§ **PROBLEM STATEMENT**: Here are the records. Write out exactly the lines between the one holding "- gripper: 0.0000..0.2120" and the one holding "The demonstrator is", inclusive.

[Dataset items]
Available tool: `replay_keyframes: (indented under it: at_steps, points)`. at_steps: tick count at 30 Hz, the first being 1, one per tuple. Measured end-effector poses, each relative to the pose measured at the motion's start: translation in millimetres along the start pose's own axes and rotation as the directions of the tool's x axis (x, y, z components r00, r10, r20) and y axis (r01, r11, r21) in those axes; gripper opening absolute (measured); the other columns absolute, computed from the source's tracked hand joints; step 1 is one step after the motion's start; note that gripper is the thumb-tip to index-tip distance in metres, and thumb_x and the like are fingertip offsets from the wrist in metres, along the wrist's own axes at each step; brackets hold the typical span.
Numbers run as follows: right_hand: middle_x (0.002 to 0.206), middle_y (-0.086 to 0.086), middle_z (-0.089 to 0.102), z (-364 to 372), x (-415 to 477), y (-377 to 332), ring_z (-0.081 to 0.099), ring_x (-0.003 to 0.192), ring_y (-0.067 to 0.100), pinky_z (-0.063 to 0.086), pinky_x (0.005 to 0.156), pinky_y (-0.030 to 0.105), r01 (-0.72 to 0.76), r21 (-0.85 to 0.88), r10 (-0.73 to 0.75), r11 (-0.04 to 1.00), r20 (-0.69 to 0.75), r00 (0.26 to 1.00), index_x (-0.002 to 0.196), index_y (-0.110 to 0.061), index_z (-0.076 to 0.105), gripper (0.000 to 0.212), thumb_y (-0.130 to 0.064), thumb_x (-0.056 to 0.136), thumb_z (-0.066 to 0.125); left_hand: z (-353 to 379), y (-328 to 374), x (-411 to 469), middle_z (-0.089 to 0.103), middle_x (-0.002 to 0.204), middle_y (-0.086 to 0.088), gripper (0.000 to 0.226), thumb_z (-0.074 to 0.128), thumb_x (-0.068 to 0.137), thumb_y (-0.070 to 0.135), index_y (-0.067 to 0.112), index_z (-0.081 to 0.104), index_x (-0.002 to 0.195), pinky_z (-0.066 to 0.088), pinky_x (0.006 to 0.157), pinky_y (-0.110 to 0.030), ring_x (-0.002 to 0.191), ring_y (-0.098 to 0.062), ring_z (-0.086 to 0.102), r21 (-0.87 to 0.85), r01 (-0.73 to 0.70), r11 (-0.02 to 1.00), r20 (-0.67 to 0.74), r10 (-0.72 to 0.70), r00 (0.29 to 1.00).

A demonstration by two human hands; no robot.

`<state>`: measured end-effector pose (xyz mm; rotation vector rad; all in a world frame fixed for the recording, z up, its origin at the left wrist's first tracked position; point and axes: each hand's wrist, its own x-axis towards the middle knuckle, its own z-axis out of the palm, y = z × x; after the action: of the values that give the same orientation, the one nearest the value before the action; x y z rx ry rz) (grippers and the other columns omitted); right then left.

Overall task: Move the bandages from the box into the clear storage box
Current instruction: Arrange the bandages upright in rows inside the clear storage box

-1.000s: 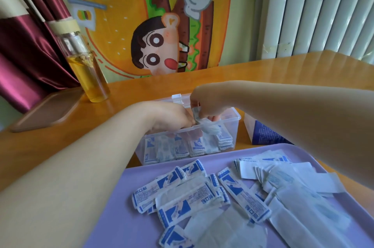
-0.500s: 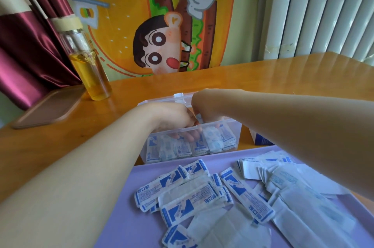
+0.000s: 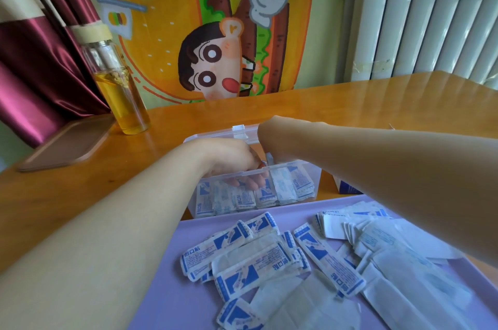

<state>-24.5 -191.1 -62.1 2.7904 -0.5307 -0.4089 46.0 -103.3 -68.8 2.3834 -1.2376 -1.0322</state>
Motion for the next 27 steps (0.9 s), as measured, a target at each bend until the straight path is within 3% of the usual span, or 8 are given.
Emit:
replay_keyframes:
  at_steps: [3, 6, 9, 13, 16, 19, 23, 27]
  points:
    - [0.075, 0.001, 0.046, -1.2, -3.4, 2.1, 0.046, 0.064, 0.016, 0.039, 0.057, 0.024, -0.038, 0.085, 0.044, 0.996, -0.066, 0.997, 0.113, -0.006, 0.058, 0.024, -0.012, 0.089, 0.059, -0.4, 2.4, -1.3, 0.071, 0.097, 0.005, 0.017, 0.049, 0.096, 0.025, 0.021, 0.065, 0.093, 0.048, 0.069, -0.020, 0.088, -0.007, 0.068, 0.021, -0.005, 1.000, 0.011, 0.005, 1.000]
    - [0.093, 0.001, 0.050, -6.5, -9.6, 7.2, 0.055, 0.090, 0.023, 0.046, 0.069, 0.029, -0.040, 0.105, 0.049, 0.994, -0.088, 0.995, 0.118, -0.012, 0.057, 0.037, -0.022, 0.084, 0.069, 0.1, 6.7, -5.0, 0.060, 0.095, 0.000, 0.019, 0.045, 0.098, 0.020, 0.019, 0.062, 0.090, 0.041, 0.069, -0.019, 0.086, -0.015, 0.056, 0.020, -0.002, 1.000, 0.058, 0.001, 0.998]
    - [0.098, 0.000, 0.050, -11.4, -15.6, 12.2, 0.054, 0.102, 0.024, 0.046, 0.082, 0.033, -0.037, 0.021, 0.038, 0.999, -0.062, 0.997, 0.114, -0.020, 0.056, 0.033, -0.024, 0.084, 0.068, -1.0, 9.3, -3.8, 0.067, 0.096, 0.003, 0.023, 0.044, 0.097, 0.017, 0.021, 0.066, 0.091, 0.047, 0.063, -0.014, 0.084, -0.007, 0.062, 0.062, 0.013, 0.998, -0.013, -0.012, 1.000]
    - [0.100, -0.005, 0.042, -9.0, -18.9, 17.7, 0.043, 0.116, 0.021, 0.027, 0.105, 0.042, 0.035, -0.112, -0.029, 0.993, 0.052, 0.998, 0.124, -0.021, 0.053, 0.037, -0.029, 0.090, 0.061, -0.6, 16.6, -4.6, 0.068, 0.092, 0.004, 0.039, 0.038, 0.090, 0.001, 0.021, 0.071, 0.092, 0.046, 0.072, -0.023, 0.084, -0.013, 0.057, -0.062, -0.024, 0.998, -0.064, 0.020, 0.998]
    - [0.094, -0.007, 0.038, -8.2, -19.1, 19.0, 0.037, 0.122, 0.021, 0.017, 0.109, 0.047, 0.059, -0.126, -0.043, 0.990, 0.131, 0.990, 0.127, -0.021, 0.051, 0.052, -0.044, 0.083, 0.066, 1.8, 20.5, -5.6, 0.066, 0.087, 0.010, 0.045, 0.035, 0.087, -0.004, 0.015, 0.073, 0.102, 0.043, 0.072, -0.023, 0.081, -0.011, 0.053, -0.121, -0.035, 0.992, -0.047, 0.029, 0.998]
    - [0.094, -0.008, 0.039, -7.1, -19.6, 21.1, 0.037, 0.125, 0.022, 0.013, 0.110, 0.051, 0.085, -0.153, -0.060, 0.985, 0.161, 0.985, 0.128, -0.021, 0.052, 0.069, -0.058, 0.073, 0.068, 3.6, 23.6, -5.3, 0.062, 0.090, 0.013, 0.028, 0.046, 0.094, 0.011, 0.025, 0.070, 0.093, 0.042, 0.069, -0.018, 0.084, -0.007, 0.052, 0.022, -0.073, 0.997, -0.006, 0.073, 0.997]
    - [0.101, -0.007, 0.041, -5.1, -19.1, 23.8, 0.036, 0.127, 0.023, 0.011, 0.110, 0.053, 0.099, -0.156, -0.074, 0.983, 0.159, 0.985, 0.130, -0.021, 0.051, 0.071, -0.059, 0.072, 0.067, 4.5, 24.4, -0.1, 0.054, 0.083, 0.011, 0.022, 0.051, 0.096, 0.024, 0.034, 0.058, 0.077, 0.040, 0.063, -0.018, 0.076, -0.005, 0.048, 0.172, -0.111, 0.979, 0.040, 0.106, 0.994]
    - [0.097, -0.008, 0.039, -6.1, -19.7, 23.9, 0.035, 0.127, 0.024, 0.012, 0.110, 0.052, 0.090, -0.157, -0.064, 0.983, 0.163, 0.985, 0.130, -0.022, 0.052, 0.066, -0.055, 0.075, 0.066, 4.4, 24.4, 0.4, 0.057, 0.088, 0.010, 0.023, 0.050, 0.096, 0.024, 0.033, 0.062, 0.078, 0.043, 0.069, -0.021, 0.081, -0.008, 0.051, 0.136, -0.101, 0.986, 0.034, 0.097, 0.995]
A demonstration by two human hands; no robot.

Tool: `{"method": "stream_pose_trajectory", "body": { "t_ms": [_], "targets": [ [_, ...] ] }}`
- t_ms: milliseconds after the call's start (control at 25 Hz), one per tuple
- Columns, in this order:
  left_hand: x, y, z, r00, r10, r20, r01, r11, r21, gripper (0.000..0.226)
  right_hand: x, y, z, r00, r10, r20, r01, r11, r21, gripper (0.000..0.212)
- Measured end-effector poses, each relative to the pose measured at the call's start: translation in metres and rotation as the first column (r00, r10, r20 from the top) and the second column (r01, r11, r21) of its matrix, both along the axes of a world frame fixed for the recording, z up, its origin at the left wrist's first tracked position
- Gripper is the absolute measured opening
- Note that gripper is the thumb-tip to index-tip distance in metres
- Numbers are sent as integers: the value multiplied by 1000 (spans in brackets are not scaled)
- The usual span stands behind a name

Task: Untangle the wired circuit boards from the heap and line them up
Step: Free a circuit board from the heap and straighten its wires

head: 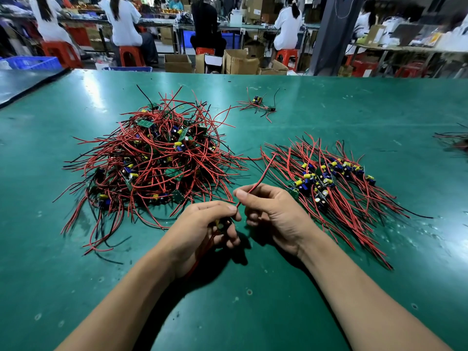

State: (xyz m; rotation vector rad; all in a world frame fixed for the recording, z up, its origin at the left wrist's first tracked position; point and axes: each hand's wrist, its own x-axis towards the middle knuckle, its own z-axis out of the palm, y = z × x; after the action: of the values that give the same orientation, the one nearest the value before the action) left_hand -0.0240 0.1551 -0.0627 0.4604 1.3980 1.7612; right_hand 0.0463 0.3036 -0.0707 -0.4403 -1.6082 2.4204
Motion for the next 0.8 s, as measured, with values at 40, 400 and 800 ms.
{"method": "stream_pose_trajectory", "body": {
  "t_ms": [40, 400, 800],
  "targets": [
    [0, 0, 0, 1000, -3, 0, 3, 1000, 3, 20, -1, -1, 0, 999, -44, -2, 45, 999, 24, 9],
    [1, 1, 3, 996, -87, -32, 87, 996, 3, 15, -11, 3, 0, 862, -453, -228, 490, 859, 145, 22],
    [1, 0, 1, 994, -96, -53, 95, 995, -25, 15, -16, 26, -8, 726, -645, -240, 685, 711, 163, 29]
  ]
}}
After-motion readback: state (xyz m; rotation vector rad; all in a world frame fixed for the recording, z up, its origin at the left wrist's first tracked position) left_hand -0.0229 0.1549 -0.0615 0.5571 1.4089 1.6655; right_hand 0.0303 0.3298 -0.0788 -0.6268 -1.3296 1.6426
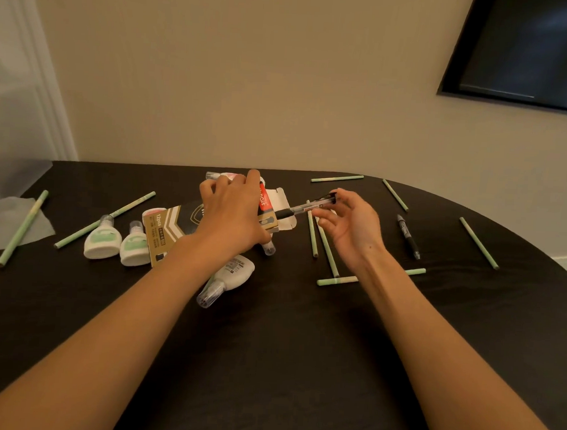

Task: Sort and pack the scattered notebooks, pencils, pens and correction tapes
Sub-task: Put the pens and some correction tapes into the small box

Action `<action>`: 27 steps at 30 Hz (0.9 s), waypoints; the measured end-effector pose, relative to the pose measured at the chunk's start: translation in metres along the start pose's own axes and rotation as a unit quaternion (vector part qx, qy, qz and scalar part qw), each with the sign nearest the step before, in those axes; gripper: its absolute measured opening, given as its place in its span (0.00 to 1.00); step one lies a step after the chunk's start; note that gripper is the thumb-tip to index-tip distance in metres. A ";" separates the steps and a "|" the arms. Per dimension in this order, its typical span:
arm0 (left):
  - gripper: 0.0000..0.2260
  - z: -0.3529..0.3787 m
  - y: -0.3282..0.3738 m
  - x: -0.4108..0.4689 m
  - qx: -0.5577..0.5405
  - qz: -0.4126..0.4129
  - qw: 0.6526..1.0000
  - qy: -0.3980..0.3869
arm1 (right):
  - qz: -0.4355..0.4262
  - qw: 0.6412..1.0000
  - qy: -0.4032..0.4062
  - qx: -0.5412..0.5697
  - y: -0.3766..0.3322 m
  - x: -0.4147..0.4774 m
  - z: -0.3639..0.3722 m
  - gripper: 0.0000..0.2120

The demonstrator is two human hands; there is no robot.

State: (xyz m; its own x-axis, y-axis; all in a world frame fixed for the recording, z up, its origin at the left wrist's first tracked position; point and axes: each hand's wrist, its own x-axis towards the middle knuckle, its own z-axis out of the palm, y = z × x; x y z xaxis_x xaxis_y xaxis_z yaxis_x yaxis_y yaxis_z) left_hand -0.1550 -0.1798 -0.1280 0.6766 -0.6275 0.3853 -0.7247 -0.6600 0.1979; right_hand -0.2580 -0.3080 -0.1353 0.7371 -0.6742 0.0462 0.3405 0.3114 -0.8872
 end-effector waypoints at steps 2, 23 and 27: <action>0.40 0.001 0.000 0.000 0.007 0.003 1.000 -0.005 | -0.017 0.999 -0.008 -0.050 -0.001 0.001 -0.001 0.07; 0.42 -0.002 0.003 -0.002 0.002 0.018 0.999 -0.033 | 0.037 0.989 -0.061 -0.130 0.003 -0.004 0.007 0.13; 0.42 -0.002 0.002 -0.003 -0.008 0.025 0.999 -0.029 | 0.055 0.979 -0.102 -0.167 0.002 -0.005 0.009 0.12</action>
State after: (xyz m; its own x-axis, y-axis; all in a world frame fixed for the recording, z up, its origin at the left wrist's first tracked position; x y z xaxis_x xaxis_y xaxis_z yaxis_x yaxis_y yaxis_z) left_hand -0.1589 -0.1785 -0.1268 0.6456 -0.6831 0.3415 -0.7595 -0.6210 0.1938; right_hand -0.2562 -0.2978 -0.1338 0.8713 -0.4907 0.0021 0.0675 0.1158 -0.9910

§ **RESULT BELOW**:
  - gripper: 0.0000..0.2120

The demonstrator is two human hands; there is no robot.

The reply to this exercise is complete.